All Hallows’ Eve is a time of the in-between; a time that is neither here nor there. Deeply rooted in ancestor veneration, the Christian church was powerless to wrench it away from our forebears and like many of our ancient feasts it was adopted into the Christian calendar instead. To allow for this to happen, the Christian feast day of All Hallows was moved from the month of May to 1st November.

It is believed that the term ‘All Hallows’ most probably dates back to 17th century Scotland and the shortening to ‘Halloween’ was eventually made popular by Robert Burns’ poem of the same name in 1785.

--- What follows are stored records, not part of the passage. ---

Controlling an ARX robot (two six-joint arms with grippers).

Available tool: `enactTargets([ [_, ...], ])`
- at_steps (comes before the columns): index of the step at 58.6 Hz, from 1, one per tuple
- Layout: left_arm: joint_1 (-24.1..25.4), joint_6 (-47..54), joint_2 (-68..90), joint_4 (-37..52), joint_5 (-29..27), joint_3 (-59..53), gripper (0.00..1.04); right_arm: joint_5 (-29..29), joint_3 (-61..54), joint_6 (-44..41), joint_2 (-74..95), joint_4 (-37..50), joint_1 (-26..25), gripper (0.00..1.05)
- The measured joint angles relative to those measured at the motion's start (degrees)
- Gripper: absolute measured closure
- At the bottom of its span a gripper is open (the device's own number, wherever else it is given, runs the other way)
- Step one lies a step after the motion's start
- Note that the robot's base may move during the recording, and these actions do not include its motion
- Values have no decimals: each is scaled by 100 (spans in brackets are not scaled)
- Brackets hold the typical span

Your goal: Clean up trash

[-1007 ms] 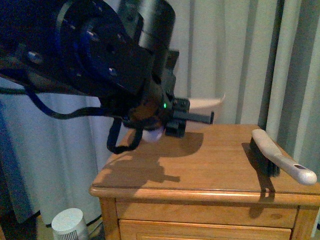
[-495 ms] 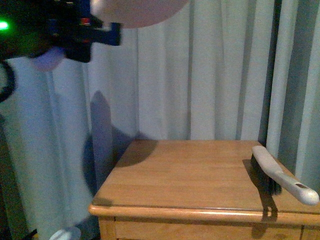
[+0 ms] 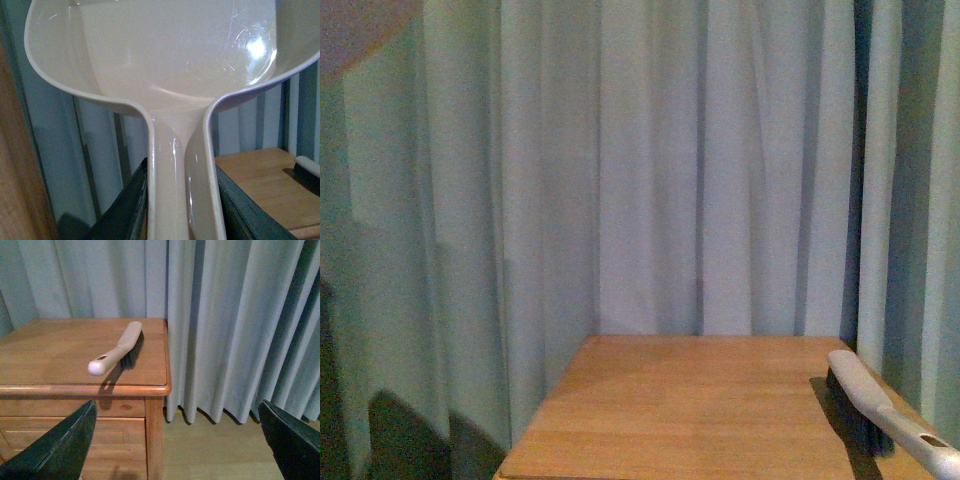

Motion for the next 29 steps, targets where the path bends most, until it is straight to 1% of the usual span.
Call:
enactTargets([
  [9, 992, -876, -557, -330, 638, -68, 77, 0, 0, 0, 0, 0, 0, 7],
  [12, 1207, -1123, -680, -415, 737, -87, 77, 0, 0, 0, 0, 0, 0, 7],
  [16, 1283, -1287, -734, -435, 758, -90, 77, 42, 0, 4, 7, -7, 9, 7],
  [19, 1305, -1375, -745, -435, 780, -92, 77, 1034, 144, 111, 286, -398, 343, 7],
  [20, 1307, -1390, -748, -435, 793, -92, 77, 1508, 216, 164, 498, -472, 531, 7],
  [23, 1311, -1445, -745, -437, 791, -94, 77, 2371, 354, 254, 1119, -369, 894, 7],
  [26, 1316, -1473, -748, -435, 817, -94, 77, 2656, 487, 317, 1751, -72, 1088, 7],
  [29, 1316, -1488, -748, -435, 817, -94, 77, 2542, 678, 382, 2363, 295, 1102, 7],
])
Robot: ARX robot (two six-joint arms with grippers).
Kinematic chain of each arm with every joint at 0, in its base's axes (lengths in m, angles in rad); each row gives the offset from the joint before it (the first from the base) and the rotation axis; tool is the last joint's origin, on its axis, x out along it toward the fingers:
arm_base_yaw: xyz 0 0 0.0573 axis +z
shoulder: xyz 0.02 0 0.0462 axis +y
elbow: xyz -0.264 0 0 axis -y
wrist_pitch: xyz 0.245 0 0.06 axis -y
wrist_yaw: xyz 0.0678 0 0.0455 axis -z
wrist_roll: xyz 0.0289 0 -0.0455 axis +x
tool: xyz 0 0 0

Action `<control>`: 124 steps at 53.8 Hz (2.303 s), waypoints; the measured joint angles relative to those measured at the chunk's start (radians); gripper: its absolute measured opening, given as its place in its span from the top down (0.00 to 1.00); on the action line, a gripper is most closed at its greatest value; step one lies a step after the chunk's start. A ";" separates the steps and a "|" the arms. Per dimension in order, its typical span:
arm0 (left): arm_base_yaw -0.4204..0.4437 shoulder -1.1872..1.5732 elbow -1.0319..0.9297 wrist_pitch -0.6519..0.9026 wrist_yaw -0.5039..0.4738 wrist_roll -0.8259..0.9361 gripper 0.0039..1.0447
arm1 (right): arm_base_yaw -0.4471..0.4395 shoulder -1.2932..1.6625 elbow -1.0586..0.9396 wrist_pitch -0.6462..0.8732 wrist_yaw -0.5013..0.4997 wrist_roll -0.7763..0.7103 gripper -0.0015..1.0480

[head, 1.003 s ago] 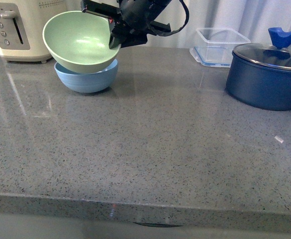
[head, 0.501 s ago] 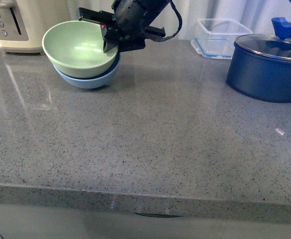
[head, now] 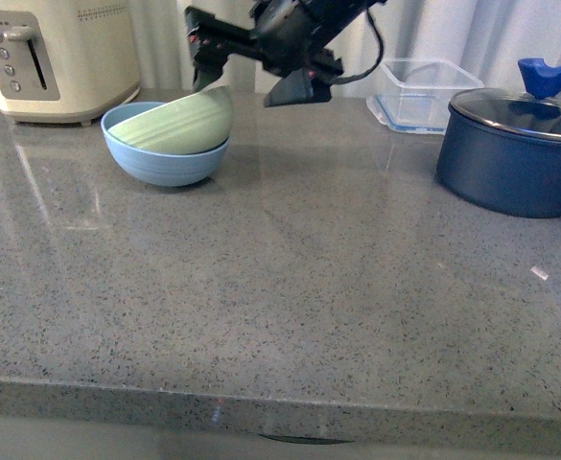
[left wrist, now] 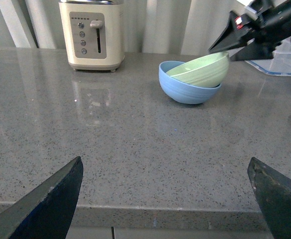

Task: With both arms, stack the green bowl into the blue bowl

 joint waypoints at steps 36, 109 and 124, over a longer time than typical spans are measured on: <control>0.000 0.000 0.000 0.000 0.000 0.000 0.06 | -0.445 -1.112 -1.276 0.375 -0.019 -0.075 0.10; 0.000 0.000 0.000 0.000 0.000 0.000 0.06 | -0.396 -1.891 -2.552 1.310 0.352 -0.120 0.99; 0.000 0.000 0.000 0.000 0.001 0.000 0.06 | -0.396 -2.020 -2.603 1.234 0.352 -0.120 0.99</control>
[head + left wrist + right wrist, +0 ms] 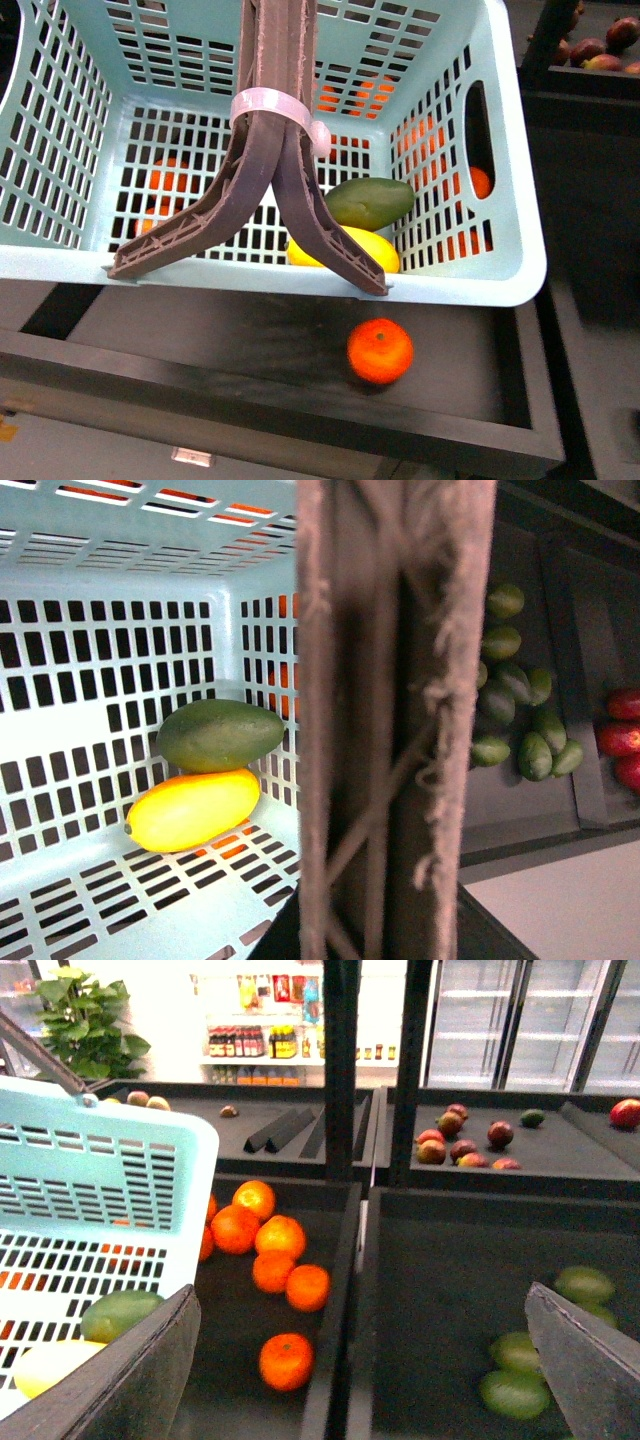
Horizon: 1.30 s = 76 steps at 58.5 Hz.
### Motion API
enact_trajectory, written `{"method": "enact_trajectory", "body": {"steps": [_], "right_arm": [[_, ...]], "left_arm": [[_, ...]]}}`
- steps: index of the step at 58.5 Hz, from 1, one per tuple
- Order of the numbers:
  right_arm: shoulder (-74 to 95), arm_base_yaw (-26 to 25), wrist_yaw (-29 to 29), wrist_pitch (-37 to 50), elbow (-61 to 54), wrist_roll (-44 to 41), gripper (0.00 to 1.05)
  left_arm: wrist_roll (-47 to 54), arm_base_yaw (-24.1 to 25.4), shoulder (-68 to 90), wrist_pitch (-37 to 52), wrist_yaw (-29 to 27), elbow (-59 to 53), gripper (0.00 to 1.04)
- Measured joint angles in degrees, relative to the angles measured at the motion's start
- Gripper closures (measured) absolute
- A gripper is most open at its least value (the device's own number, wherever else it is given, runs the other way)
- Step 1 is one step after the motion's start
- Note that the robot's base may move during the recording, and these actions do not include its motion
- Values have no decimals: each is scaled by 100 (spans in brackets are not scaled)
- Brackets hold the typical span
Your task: Pick mango and avocado into basket
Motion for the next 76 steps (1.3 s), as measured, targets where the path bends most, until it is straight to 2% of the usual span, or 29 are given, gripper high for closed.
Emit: {"method": "enact_trajectory", "body": {"steps": [24, 47, 65, 76], "right_arm": [[0, -2, 0, -7, 0, 0, 8], [0, -4, 0, 4, 0, -2, 8], [0, -13, -31, -2, -2, 0, 8], [0, -15, -17, -2, -2, 0, 8]], "left_arm": [[11, 17, 11, -2, -116, -9, 99], [-15, 4, 11, -2, -7, -7, 99], [90, 122, 11, -2, -254, -9, 99], [44, 72, 9, -2, -125, -9, 99]]}}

The discovery of what is known as the Coligny Calendar, unearthed in 1897 France, shows us a glimpse of a much older tradition. The bronze tablet portrays the merging of a lunar calendar with a solar one; a hybrid of the old ways with the new Roman way of measuring time. Dating from the second century AD, the Coligny Calendar depicts Samhain, a Gaelic name given to the time period that coincides with All Hallows. The actual wording is ‘Trinoxtion Samonii’ which translates to ‘three nights of the end of summer’. There are written sources such as the Icelandic Sagas that mention pre-Christian peoples celebrating important feasts that lasted for three nights; Yule and Winter Nights being two examples we have from northern Europe.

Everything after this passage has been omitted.